**WORK TO COMPLETE**
Two lines in the data below mark the range: the one with "128 152 0.61" and the one with "Two camera images, one". Return both, along with every line between them, exactly.

======== DATA ========

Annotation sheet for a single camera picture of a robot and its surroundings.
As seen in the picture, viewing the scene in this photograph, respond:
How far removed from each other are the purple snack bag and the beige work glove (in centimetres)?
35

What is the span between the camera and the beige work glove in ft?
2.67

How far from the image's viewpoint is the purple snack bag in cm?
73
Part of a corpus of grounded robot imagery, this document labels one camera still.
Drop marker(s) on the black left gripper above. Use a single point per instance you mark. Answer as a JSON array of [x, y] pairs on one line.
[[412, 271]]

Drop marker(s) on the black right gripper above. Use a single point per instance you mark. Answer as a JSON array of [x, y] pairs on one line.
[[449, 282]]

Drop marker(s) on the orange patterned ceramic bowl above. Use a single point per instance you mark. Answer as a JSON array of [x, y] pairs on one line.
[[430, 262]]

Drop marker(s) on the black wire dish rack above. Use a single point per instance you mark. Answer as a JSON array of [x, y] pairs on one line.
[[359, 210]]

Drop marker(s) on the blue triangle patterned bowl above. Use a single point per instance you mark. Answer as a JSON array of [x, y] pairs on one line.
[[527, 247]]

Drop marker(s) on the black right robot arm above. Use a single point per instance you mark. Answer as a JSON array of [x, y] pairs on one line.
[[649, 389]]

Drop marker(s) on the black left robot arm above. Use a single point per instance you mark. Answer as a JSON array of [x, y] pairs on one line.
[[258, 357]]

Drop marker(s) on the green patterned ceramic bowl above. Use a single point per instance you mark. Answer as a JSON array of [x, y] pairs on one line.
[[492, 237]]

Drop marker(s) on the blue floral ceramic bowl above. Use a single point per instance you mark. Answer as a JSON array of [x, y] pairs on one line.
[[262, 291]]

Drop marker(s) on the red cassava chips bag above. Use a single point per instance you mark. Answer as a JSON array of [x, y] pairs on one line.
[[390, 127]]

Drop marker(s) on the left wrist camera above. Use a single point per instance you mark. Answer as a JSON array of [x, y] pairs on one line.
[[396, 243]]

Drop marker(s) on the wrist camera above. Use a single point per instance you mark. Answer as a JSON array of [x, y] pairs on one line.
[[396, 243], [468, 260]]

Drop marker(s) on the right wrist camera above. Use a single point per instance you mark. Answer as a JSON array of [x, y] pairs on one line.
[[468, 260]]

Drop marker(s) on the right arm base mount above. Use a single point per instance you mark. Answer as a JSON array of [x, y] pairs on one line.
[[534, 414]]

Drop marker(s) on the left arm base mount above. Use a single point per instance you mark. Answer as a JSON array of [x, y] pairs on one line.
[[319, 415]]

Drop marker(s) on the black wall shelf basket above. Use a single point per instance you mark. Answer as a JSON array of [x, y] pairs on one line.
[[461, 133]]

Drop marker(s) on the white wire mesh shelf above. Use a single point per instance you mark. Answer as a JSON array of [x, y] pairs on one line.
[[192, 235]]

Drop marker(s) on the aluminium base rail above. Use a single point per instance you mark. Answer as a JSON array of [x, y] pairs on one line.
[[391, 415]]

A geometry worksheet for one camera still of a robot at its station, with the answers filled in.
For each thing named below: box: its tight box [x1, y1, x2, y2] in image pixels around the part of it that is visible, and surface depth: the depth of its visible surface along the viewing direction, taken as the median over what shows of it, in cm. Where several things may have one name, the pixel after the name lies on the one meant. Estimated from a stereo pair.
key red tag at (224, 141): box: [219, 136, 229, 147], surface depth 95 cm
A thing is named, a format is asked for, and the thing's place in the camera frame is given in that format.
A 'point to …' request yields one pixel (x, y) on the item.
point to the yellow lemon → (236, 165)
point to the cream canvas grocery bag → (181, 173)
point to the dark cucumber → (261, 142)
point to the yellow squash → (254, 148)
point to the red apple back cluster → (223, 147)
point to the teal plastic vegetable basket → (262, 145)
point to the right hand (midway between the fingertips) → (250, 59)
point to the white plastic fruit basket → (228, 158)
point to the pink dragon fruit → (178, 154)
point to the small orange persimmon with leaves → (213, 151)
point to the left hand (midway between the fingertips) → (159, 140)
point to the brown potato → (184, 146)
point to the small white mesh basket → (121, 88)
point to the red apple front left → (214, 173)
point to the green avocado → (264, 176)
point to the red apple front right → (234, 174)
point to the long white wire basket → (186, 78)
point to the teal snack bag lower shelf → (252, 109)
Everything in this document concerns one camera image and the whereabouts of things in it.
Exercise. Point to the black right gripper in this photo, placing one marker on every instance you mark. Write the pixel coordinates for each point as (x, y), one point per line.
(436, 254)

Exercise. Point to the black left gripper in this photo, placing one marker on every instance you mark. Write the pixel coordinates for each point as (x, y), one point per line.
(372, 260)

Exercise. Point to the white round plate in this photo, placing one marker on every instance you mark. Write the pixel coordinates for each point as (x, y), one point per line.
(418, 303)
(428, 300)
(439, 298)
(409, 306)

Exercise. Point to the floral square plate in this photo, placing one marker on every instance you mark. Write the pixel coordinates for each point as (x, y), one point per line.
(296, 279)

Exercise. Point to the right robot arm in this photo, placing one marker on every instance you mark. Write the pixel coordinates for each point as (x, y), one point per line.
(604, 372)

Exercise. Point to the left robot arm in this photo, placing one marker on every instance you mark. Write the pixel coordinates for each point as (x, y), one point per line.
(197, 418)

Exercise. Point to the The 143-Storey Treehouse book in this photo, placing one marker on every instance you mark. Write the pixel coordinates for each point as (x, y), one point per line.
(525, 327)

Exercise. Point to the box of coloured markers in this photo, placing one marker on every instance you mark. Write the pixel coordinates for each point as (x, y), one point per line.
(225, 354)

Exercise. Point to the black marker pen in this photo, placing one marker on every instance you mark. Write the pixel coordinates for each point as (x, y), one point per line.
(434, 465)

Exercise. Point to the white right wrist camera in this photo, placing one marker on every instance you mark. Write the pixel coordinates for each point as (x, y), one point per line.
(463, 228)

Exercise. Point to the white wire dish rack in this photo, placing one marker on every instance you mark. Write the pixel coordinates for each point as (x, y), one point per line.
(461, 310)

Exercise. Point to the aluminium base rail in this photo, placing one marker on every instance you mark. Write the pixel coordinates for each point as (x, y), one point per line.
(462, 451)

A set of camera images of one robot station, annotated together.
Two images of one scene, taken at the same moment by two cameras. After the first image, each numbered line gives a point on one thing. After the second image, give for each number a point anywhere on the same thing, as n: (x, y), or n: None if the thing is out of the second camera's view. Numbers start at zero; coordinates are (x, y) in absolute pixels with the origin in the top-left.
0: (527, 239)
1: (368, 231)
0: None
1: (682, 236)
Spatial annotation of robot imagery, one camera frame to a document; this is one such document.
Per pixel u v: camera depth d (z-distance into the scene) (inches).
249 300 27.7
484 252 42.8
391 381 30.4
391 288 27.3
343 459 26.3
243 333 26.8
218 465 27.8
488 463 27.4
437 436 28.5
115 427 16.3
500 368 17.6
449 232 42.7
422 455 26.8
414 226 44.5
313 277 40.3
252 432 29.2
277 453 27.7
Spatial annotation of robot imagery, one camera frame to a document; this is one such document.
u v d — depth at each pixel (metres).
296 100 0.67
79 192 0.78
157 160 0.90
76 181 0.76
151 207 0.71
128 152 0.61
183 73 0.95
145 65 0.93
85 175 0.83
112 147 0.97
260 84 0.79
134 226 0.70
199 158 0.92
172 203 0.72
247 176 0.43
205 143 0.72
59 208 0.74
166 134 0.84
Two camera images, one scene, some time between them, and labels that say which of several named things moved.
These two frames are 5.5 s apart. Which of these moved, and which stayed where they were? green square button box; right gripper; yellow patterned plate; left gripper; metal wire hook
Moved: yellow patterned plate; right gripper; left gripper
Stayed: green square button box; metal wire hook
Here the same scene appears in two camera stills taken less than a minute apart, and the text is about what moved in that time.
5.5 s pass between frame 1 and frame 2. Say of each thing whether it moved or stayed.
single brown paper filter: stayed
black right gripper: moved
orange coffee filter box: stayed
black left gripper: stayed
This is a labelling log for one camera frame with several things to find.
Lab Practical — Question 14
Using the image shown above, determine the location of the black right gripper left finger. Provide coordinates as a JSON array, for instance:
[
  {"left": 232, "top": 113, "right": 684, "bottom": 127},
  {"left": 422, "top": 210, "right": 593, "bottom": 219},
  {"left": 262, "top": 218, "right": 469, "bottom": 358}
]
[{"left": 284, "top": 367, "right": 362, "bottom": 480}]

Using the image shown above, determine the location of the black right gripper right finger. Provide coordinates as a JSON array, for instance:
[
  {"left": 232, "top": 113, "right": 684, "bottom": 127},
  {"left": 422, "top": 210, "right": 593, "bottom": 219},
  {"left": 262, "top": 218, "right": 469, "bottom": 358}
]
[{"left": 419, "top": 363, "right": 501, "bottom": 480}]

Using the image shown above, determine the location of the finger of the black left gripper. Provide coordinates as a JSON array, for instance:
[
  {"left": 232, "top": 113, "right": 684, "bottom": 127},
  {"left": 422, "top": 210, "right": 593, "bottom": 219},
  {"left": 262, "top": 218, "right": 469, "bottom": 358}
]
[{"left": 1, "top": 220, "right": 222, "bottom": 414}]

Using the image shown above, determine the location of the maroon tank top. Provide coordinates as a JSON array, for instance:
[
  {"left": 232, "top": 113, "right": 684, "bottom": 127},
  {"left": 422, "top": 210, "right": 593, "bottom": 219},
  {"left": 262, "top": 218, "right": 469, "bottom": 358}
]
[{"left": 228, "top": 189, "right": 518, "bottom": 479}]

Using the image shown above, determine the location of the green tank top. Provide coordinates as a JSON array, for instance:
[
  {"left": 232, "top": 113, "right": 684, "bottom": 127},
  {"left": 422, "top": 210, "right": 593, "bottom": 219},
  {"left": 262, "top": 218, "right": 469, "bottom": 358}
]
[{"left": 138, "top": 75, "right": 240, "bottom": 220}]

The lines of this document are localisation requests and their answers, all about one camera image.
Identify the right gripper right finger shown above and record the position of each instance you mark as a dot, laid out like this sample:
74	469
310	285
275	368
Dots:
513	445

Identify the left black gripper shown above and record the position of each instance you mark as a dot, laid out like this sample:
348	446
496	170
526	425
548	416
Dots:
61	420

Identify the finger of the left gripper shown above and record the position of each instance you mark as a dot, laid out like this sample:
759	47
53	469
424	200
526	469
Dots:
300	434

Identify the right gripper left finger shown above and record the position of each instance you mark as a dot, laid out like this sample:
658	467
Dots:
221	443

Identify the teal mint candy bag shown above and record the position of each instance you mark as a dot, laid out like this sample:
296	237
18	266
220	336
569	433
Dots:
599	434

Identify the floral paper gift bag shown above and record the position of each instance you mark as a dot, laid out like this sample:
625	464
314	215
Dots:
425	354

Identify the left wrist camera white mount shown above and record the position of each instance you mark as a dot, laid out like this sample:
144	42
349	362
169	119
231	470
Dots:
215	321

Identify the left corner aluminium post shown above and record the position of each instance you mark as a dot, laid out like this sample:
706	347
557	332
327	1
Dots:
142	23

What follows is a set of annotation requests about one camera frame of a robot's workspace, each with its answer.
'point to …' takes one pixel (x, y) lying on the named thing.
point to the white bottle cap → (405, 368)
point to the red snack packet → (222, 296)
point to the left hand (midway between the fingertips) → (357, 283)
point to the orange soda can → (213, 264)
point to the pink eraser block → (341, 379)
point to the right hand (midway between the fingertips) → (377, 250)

========

**REPLY TO THE EXERCISE**
128 152 0.61
183 73 0.95
145 65 0.93
85 175 0.83
112 147 0.97
260 84 0.79
134 226 0.70
199 158 0.92
172 203 0.72
247 176 0.43
205 143 0.72
59 208 0.74
166 134 0.84
Two camera images, one scene, some time between them, and labels that say which of several named things moved.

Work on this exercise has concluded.